Dr Maeve O’Rourke, barrister and lecturer, joins the series to discuss Ireland’s all-island 20th-century history of institutional and family separation abuses and their continuing effects. She will address the survivor-led efforts for justice, recent state responses North and South, and the question of what human rights-based ‘transitional justice’ might mean.

Dr Maeve O’Rourke is a Lecturer at the Irish Centre for Human Rights, University of Galway. She founded and directs the ICHR’s Human Rights Law Clinic which supports students to engage in ‘movement lawyering’ alongside community-based social justice activists. Maeve is also a barrister at 33 Bedford Row, named UK Family Law Pro Bono Lawyer of the Year, 2013. She is a member of the Justice for Magdalenes Research group and co-director of the Clann Project. She has long advocated on behalf of survivors of Ireland’s historical institutional and forced family separation system, and with other members of the Open Heart City Collective she recently succeeded in persuading the Irish Government to establish a national site of conscience on Sean McDermott Street in Dublin 1. She was appointed by the Northern Ireland Executive in 2021 to design in consultation with survivors the framework for a state investigation (now underway) into Northern Ireland’s Magdalene, Mother and Baby, and Workhouse Institutions. She has co-authored and co-edited several books on transitional justice in Ireland. Her monograph Human Rights and the Care of Older People is forthcoming with Oxford University Press. She is former Senior Research and Policy Officer for the Irish Council for Civil Liberties.

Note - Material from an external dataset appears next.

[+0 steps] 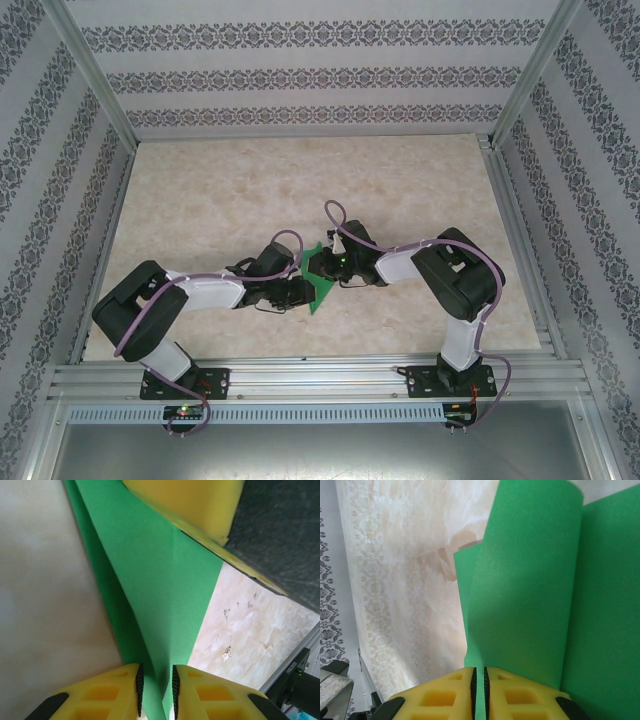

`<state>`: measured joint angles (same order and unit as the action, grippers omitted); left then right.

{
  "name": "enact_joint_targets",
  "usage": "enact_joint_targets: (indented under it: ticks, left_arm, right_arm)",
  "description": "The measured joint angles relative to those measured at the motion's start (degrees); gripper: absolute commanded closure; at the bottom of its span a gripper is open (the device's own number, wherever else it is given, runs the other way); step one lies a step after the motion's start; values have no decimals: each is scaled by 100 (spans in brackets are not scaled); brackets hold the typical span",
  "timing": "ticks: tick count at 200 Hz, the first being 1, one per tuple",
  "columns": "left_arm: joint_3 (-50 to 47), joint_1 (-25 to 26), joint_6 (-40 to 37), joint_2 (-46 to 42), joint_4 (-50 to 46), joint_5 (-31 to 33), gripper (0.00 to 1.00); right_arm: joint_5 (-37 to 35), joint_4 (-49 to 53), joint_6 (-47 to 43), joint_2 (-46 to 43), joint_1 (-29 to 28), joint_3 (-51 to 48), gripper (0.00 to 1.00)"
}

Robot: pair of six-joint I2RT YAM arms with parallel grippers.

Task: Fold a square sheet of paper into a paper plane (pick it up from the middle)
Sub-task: Fourth fold the wing at the center of the table.

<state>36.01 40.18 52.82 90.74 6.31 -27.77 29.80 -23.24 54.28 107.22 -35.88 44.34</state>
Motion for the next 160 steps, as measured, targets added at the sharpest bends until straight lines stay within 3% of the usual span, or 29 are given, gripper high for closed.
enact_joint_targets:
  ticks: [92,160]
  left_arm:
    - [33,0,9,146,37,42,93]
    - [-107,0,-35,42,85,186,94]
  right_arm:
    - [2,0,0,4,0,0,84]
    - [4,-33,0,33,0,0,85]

Maeve will be in discussion with Eugenio Biagini, Professor of Modern and Contemporary History at the University of Cambridge and Fellow at Sidney Sussex College. His research focuses on the social, economic and political history of democracy. He has written on Gladstonian liberalism and the Italian Risorgimento, but Ireland is his main area of research. His British Democracy and Irish Nationalism, 1876-1906 (Cambridge, Cambridge University Press, 2007) examined the way the Irish Home Rule campaigns affected the making of democracy in the two islands. He has recently published (with Daniel Mulhall),The Shaping of Modern Ireland (Dublin, Irish Academic Press, 2016) and edited (with Mary Daly) The Cambridge Social History of Ireland since 1740 (Cambridge, Cambridge University Press, 2017). His current research focuses on the history of religious and ethnic minorities in twentieth-century Ireland, in a comparative perspective. He focuses on the challenge of nation-building, the redefinition of ‘public interest’, civil liberties and ‘the constitution’ in deeply divided societies.